_INSTRUCTIONS FOR THE TASK_
Below are the records; copy each line in them that holds the word "pixel".

(PROVIDED MATERIAL begins)

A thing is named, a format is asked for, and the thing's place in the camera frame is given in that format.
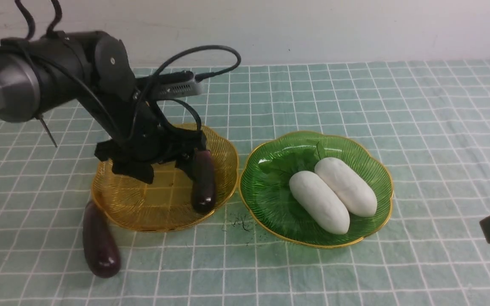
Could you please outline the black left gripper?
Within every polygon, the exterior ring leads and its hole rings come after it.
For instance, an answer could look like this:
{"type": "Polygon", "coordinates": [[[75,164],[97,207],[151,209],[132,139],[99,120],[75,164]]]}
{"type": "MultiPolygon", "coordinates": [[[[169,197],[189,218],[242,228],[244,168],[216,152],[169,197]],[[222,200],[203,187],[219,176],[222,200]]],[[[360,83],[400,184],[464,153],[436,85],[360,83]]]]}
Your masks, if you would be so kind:
{"type": "Polygon", "coordinates": [[[97,144],[97,158],[102,162],[111,160],[114,174],[152,184],[155,177],[152,164],[177,159],[175,167],[192,181],[203,180],[207,141],[202,120],[191,105],[174,99],[193,117],[194,130],[169,122],[158,106],[160,100],[140,101],[138,91],[126,99],[102,91],[97,95],[109,112],[103,114],[101,124],[108,124],[110,135],[110,140],[97,144]]]}

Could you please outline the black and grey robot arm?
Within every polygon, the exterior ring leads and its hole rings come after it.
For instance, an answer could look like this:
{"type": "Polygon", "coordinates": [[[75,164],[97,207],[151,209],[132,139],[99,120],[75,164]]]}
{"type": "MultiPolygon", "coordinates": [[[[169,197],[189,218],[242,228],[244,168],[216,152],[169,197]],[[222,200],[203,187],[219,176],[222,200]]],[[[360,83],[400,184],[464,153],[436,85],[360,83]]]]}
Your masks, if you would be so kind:
{"type": "Polygon", "coordinates": [[[235,70],[241,63],[231,47],[206,45],[185,50],[152,75],[136,78],[124,43],[103,31],[66,34],[48,29],[39,40],[0,41],[0,119],[43,121],[43,114],[77,99],[109,133],[95,156],[113,162],[112,171],[144,183],[154,180],[153,164],[176,161],[193,180],[192,206],[200,213],[215,204],[214,165],[202,121],[183,96],[200,94],[206,78],[235,70]],[[162,74],[175,60],[199,51],[233,54],[235,64],[215,72],[162,74]]]}

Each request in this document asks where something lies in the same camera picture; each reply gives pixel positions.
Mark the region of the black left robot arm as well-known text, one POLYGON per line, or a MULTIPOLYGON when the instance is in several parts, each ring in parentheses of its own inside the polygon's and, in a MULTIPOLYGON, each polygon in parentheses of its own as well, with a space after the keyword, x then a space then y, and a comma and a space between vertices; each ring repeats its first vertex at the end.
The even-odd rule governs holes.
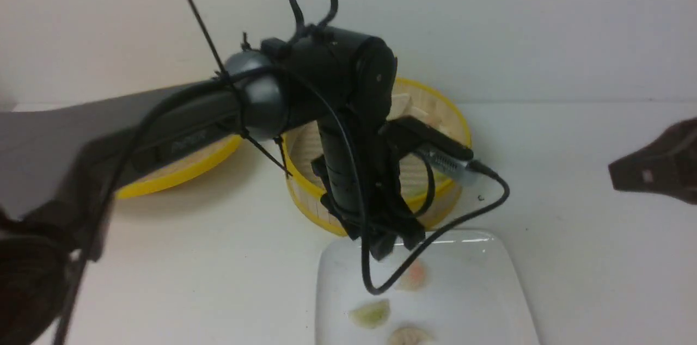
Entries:
POLYGON ((57 318, 62 343, 87 261, 101 258, 115 192, 229 135, 252 143, 317 122, 322 202, 381 259, 425 228, 399 194, 396 57, 376 36, 308 27, 245 49, 212 79, 41 112, 2 113, 2 343, 57 318))

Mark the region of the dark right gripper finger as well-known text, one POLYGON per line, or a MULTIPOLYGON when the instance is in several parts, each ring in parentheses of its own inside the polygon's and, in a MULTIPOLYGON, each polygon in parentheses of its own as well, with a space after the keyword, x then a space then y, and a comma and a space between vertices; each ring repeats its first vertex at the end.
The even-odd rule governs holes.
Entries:
POLYGON ((696 119, 670 125, 653 142, 608 165, 613 189, 696 204, 696 119))

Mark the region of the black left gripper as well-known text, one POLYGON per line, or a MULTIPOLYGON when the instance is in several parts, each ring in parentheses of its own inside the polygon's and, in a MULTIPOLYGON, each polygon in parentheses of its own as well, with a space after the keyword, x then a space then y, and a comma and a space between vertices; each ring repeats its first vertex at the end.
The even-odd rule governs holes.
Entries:
POLYGON ((401 196, 399 157, 388 144, 383 127, 365 127, 356 120, 344 120, 354 144, 359 179, 353 173, 349 150, 338 123, 331 116, 317 122, 322 156, 311 163, 326 193, 321 203, 339 220, 351 240, 363 236, 366 214, 368 251, 377 261, 393 253, 400 238, 408 250, 425 239, 425 227, 414 218, 401 196))

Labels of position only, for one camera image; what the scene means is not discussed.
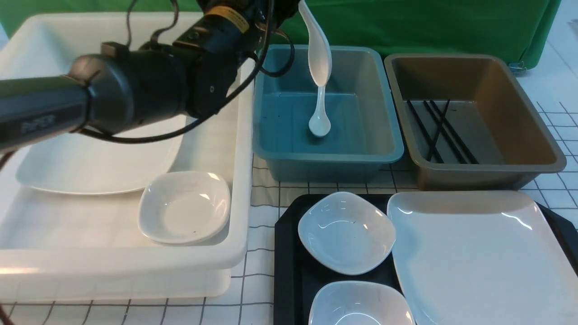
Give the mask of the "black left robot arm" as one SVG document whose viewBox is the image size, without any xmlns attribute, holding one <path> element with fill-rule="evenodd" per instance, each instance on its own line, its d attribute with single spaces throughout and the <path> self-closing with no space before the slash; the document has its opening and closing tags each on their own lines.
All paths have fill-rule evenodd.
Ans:
<svg viewBox="0 0 578 325">
<path fill-rule="evenodd" d="M 67 74 L 1 81 L 2 153 L 66 132 L 118 144 L 175 138 L 210 119 L 263 71 L 272 35 L 298 11 L 299 0 L 199 0 L 203 15 L 172 44 L 155 30 L 131 50 L 103 42 L 100 53 L 74 60 Z"/>
</svg>

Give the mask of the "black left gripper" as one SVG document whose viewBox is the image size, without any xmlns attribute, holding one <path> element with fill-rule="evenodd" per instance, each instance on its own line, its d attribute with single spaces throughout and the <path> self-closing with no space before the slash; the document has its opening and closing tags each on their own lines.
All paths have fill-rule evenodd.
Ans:
<svg viewBox="0 0 578 325">
<path fill-rule="evenodd" d="M 215 46 L 253 46 L 264 37 L 269 8 L 273 32 L 293 17 L 299 0 L 200 0 L 200 26 Z"/>
</svg>

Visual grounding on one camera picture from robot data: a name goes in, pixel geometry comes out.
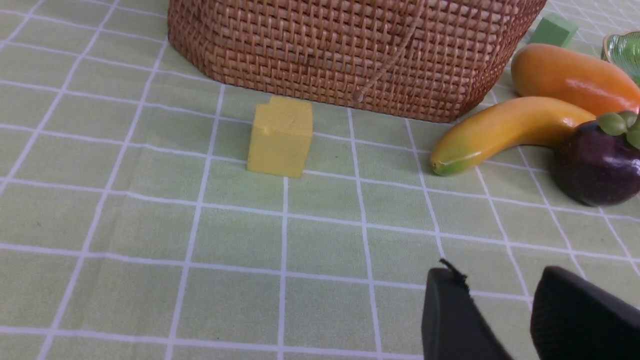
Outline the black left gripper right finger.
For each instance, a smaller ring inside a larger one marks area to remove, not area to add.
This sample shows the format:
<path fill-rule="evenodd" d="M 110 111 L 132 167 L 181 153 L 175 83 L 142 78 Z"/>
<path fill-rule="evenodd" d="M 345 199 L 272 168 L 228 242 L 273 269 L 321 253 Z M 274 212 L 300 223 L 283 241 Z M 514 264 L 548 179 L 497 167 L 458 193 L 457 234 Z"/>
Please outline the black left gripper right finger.
<path fill-rule="evenodd" d="M 560 266 L 535 288 L 530 334 L 542 360 L 637 360 L 640 312 Z"/>

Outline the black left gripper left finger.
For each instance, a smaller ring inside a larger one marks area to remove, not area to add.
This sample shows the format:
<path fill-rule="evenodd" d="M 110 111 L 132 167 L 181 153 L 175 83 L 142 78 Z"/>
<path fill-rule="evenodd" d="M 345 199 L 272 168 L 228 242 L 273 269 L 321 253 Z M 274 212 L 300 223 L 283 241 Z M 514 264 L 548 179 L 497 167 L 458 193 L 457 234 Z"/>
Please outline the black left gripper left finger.
<path fill-rule="evenodd" d="M 467 276 L 446 259 L 427 274 L 422 313 L 425 360 L 511 360 L 478 309 Z"/>

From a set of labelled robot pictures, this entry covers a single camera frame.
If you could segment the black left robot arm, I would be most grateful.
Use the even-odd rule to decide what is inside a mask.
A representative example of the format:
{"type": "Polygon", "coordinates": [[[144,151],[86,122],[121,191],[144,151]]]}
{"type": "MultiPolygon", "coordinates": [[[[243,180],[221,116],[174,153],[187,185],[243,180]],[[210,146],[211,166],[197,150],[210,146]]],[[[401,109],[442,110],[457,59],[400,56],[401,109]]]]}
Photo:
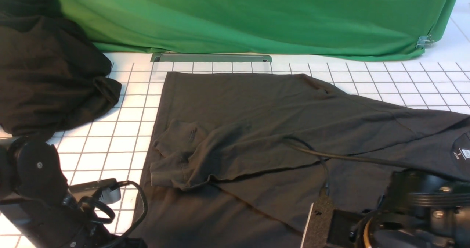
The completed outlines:
{"type": "Polygon", "coordinates": [[[1,139],[1,213],[37,248],[146,248],[130,234],[148,211],[134,181],[108,178],[70,186],[57,148],[27,136],[1,139]],[[122,235],[105,227],[121,188],[135,186],[143,203],[138,220],[122,235]]]}

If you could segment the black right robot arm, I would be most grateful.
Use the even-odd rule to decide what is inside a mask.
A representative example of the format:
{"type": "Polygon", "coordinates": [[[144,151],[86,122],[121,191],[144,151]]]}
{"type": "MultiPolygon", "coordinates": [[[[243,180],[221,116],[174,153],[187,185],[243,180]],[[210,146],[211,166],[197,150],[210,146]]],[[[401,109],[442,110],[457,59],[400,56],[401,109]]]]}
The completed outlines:
{"type": "Polygon", "coordinates": [[[396,171],[350,237],[355,248],[468,248],[469,206],[468,181],[396,171]]]}

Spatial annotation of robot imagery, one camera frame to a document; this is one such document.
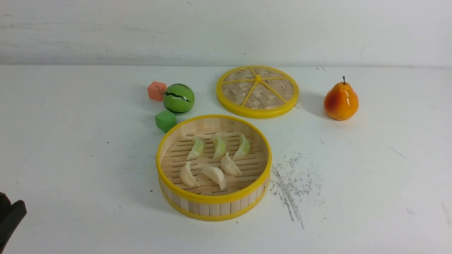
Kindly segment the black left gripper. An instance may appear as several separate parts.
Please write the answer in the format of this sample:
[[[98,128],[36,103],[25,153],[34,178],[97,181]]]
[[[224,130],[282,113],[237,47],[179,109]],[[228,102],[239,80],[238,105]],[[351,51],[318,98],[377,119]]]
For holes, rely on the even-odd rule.
[[[25,202],[11,203],[5,193],[0,193],[0,252],[2,253],[21,220],[27,214]]]

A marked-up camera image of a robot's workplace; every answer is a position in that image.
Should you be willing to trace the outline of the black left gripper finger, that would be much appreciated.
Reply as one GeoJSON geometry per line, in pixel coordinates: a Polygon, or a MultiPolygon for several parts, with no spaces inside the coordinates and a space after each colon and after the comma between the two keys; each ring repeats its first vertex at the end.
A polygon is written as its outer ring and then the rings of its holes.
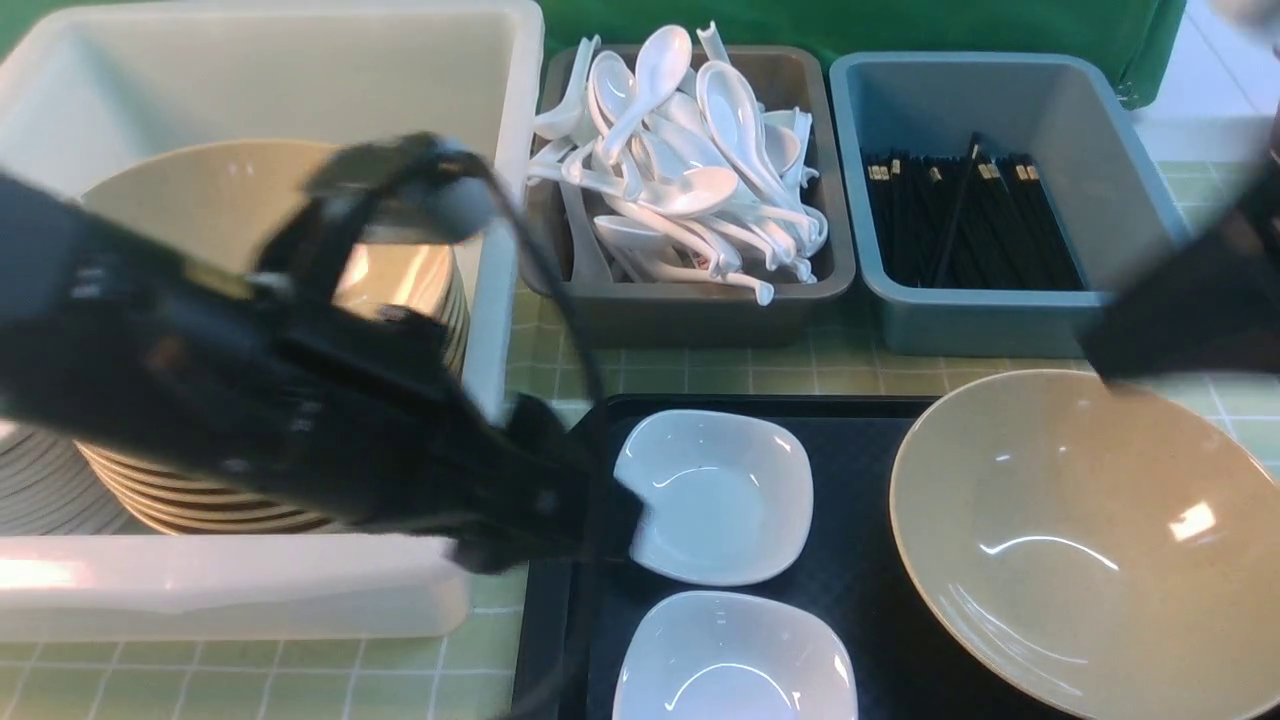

(PROVIDED MATERIAL ends)

_EXERCISE SOLUTION_
Each request in this document asks where something lies in the same camera picture; each reply gives pixel positions.
Visual grounding on one camera picture from robot data: a name goes in, pixel geometry comes out.
Reply as one GeoJSON geometry per line, in pixel coordinates: a Polygon, or a MultiPolygon for several parts, with no spaces inside the coordinates and a space after each colon and after the comma between the two keys; each ring repeats its first vertex at the end.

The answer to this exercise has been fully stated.